The 1924 law banned all immigration from Asia.  It also limited the total annual number of immigrants from outside the Western Hemisphere to 165,000–a number less than half the 357,803 people who entered the US in 1923.  165,000 was an 80% reduction from the pre-World War I average and far below the peak year of European immigration of 1907 when 1,285,349 persons entered the country.  The impact of the law was immediate:  in 1923, an average of 20 ships docked at Ellis Island where 70% of immigrants entered the U.S.; in 1924 that number dropped to 2.

But the 1924 legislation was not about numbers.  Arguments in favor of previous immigration legislation focused on employment and economic numbers; but the arguments for the 1924 legislation were biological. 

In the first decades of the 20th century the pseudoscience of eugenics, imported from England, swept through the United States becoming a staple of the nation’s most eminent academic and scientific institutions—and of the nation’s political agenda of both progressives and reactionary activists.  The basic premise of eugenics is that some races of inherently superior to others.  Eugenics promised Americans that selective breeding and controlled socialization would rapidly result in the development of a superior American race—and warned that mingling with “inferior races” would not only slow down that development but would cause Americans to the ranks of what eugenicists referred to as the mongrel races. 

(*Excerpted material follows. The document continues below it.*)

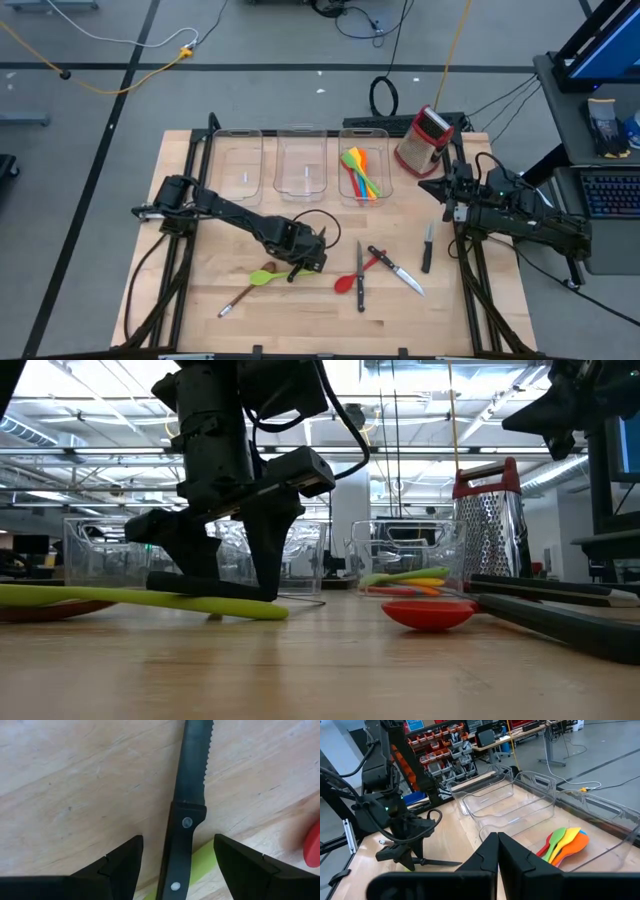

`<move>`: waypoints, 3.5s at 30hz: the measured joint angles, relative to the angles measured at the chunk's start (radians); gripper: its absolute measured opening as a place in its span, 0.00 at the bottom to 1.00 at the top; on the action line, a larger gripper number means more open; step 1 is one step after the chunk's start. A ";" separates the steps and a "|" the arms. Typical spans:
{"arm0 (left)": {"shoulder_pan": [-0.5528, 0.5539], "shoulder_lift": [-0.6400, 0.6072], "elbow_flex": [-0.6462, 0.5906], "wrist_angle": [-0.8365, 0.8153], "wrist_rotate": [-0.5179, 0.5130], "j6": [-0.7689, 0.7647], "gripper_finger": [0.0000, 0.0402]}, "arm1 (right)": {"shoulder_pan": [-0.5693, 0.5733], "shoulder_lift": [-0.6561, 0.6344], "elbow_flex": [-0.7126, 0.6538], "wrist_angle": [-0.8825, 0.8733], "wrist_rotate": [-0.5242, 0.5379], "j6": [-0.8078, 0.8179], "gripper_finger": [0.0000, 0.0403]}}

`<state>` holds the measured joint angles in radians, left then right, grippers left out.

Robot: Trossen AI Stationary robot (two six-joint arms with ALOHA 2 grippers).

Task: Pick & Place Kitchen Items
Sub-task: Put the black knife into the left transparent bin

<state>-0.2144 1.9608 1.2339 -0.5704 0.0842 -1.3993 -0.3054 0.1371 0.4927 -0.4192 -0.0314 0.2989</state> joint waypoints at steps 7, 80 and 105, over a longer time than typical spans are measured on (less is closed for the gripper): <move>-0.001 0.002 -0.002 -0.012 -0.025 0.000 0.45 | 0.000 0.000 0.000 0.000 0.000 0.000 0.00; 0.013 -0.280 -0.003 0.990 -0.053 0.586 0.13 | 0.000 0.000 -0.001 -0.004 0.004 0.000 0.00; 0.163 -0.362 -0.004 0.025 -0.155 0.208 0.14 | -0.001 0.000 -0.001 -0.028 0.005 0.000 0.00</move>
<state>-0.0517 1.5984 1.2297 -0.5452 -0.0705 -1.1915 -0.3061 0.1375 0.4919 -0.4470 -0.0266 0.2985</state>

The word race in the early 20th century was used different from contemporary usage.  If you look at the census records from that period, you will see entries like English, German, Italian and Polish for race.  And the “racial” make-up of immigrants coming to the United States prior to the 1924 law had become predominantly Italian, Greek, Polish, Eastern European and Jewish—all deemed inferior races by American eugenicist.  American researchers “proved” their inferiority and the danger they posed to American racial development and society with faulty and culturally-biased IQ tests that asked them questions about obscure American baseball players and abstruse facts of American history that the descendants of Mayflower passengers would not know. 

Legislators knew, however, that the cap on total immigration and the ban on Asian immigrants were not sufficient to ensure that so-called superior races entered the country.  Therefore, the 1924 law also set country quotas for immigrants from Europe.

Immigrants arriving at Ellis Island, 1902
(Library of Congress(
Quotas has been implemented before.  The Emergency Quota Act, also known as the Emergency Immigration Act of 1921 (enacted to stem the influx of Jews fleeing persecution in Eastern Europe) restricted the number of immigrants admitted from any country annually to 3% of the number of residents from that same country living in the United States as of the U.S. Census of 1910 (although professionals were to be admitted without regard to their country of origin).  This meant that Northern European countries had a higher quota and were more likely to be admitted to the U.S. than people from Eastern Europe.

The 1924 law changed the quota formula to 2% of the number of residents from that same country living in the United States as of the U.S. Census of 1890.   Immigration from every European country declined.  German, English and Irish immigration declined by about 19%.  The greatest impact, however, was on the “inferior races” from Southern and Eastern Europe who had not immigrated to the U.S. in any significant numbers before 1890.    Immigration from Italy, for instance, dropped by about 90%.  Before 1924, 70% of immigrants to the U.S. were people from Southern and Eastern Europe.  The Immigration Act.s quotas lowered that to 11%.
 
Eugenics gave respectability to America’s uneasy relationship with the words of Emma Lazarus carved on the base of the Statue of Liberty—and the Immigration Act of 1924 was designed, and as Henry Curran, the Commission of Immigration for the Port of New York stated in 1925, to ensure that future newcomers would be the kind we would be glad to welcome.  In 1925 Curran wrote: 

Today there is not one immigrant in a thousand who does not dress, walk, and generally look so much like an American that you will believe they are all really Americans  (The New Immigrant).

In 1929, on the eve of the refugee crisis created by the Nazi rise to power in Germany, U.S. immigration quotas were adjusted—downward.  The quota formula was changed to one-sixth of 1% of the 1920 census figures with the overall immigration limit reduced to 150,000.  The law contained no provisions for refugees, and the U.S. refused to modify the law to aid the flight of Jewish refugees from Nazi Germany in the 1930s and 1940s.  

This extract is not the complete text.